United States District Court, W.D. Kentucky, Louisville
Aug 11, 2005
Civil Action No. 3:02-CV-536-S (W.D. Ky. Aug. 11, 2005)

Summary

addressing age discrimination claim

Summary of this case from Marshall v. Super Serv., LLC

Opinion

Civil Action No. 3:02-CV-536-S.

August 11, 2005


MEMORANDUM OPINION


The plaintiff, Phillip W. Fricke ("Fricke"), seeks compensatory and punitive damages for injuries he suffered as a result of alleged discriminatory practices conducted by the defendant, E.I. Dupont Company ("Dupont"). Specifically, Fricke alleges that Dupont violated the Age Discrimination in Employment Act ("ADEA"), the Americans with Disabilities Act ("ADA"), and the Kentucky Civil Rights Act. This matter is before the court on motion of the defendant for summary judgment (DN 35). For the reasons set forth below the court will grant defendant's motion by separate order.

BACKGROUND

In 1978, Fricke began working for Dupont, a science and chemical company, at its Louisville, Kentucky plant. As an electrical engineer, Fricke held various positions with the company, most of which dealt with electrical power. In his last job with Dupont, Fricke served as Project Manager, Electrical Distribution Manager, and Power Area Engineer (collectively "Project Manager"). As Project Manager Fricke was supervised by Brent Sparks ("Sparks") until July 2001. At that time, Maureen Atchison ("Atchison") became his supervisor.
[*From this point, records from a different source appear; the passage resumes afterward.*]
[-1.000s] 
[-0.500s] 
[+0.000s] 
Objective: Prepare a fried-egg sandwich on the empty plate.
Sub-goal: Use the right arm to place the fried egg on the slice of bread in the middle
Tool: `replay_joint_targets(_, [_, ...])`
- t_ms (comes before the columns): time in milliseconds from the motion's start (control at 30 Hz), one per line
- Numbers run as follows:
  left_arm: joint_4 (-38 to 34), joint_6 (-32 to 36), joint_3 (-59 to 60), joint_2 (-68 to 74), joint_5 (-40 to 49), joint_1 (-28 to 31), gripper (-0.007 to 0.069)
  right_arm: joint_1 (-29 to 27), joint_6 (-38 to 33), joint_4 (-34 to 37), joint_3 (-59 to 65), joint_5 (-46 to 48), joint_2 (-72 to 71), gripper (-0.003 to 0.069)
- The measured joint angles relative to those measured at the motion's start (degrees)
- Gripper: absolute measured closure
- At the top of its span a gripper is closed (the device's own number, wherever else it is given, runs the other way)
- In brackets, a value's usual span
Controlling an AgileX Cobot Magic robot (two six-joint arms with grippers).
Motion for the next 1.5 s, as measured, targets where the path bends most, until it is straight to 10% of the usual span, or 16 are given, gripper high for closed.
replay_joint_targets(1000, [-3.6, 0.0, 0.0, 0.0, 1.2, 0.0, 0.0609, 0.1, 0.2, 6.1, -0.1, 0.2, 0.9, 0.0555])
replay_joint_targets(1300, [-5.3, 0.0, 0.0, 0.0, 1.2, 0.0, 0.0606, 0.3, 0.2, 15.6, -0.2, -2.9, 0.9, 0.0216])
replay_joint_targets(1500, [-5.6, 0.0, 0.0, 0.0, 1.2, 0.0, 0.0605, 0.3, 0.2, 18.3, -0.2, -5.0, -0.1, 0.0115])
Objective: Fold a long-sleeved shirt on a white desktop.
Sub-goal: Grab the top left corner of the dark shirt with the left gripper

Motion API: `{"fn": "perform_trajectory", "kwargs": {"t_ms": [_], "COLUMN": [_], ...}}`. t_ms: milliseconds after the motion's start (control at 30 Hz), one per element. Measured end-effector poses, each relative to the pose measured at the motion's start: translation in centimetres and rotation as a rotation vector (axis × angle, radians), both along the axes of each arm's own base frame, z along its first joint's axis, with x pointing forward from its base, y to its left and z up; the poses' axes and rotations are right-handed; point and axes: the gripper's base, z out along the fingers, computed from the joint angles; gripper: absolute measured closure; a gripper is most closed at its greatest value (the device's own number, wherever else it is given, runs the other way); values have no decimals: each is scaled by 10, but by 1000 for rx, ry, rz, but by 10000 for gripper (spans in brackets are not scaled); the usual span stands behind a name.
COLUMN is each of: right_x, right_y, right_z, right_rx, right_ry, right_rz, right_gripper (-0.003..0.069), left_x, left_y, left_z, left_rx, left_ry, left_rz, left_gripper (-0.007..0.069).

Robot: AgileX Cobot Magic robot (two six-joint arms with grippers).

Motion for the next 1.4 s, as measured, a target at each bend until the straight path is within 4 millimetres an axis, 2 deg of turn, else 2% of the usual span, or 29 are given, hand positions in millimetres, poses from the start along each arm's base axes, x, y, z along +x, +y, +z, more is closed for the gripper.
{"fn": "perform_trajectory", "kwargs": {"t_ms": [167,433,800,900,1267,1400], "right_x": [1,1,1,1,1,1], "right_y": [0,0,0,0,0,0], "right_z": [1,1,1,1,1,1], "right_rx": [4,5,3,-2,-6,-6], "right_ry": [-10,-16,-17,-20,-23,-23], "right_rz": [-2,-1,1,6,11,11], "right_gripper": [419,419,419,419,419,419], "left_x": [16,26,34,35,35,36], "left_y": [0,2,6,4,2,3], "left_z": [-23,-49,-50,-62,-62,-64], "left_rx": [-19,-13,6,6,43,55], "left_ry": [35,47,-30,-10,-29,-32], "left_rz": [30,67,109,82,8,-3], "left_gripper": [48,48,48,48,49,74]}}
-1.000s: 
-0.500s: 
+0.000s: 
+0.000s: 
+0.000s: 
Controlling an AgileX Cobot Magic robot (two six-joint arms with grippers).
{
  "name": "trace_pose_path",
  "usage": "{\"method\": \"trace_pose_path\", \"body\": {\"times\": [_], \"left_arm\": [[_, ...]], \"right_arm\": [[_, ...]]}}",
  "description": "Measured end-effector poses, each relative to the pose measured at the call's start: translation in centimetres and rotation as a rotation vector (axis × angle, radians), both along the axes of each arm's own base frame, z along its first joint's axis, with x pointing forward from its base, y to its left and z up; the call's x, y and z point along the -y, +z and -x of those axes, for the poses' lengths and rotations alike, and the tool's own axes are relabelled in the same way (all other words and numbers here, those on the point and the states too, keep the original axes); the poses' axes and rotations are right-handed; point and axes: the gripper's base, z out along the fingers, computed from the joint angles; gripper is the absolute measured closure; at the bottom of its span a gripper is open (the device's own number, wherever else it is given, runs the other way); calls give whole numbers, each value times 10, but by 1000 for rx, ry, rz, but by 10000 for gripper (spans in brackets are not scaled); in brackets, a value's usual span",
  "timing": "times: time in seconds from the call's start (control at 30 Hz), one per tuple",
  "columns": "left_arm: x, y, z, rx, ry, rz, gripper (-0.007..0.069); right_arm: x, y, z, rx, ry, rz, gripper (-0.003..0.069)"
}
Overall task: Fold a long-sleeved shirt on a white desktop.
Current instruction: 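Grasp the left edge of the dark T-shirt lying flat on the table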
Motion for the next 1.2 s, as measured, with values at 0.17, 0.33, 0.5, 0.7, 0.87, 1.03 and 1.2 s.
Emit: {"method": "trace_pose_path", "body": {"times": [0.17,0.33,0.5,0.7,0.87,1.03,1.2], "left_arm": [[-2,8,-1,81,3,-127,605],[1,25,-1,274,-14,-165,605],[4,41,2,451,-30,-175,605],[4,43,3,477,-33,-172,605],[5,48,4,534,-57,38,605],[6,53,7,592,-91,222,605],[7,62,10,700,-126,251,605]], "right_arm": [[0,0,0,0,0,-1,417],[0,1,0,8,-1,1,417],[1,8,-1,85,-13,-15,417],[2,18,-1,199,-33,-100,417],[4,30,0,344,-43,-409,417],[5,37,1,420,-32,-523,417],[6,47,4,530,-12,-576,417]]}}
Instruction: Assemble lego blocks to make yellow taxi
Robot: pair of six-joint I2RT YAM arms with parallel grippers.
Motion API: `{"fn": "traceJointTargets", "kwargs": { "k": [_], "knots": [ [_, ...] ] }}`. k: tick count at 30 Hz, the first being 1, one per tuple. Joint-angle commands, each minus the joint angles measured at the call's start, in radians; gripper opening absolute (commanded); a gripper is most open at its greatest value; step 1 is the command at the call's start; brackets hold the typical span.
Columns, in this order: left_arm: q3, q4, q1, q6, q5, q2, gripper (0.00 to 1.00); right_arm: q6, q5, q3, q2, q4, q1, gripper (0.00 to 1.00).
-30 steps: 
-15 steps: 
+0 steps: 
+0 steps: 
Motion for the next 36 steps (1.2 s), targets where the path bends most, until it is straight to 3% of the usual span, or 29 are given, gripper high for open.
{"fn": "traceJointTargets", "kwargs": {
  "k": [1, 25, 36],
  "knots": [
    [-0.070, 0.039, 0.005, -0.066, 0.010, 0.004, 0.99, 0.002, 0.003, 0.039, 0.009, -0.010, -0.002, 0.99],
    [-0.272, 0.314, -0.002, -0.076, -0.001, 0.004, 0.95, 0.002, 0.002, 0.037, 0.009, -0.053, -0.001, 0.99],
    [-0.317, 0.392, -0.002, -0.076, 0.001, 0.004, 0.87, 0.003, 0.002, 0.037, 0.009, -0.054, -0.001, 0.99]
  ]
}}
As early as December of 2000, Fricke began having problems with supervision. Dupont asserts that Fricke exhibited unusual and inappropriate behavior, such as interpersonal problems with co-workers. Fricke, however, disputes this information.

In the spring of 2001, Dupont placed Fricke on a targeted renewal plan ("renewal plan"). The renewal plan was aimed at helping Fricke improve his performance and specifically included goals for Fricke to improve "Interpersonal Sensitivity and Skill." Although Fricke argues that he met the requirements of the renewal plan, Atchison placed him on probation for unsatisfactory progress under the plan. Fricke met with Atchison, on January 4, 2002, to discuss the probationary period and renewal plan. Atchison claims that Fricke attempted to intimidate her at this meeting and that she had been frightened and shocked. Fricke disputes this description of the meeting, claiming that he only told Atchison that he had been harassed by her and Sparks, and that he felt he had been emotionally raped by them.

On January 25, 2002, Fricke attended an electrical safety meeting. Dupont alleges that Fricke again exhibited unusual and inappropriate behavior during this meeting. As a result of Fricke's inappropriate behavior, Barbara Jones, Human Resources Manager, and Brenda Kelsey, Human Resources Specialist, escorted Fricke to the medical division of the plant and referred him to an Employee Assistant Consultant to receive an appointment for an evaluation and counseling. Fricke was then placed on a leave of absence, and Dupont called a taxi to take him home. Fricke disputes that his behavior was inappropriate during the January 25 meeting, and claims that he was removed from the premises under false pretenses.

While absent from employment Fricke received short-term disability and visited medical professionals. Because Fricke's short-term disability would expire at the end of July, Dupont met with him on June 27, 2002, to advise him of his options. Dupont advised Fricke that he had not been released to return to work, and that one of his options was disability retirement with pension benefits. Fricke argues that "[e]very health care professional said [he] was fit for duty" and able to return to work. However, Fricke does not cite the court to this in the record.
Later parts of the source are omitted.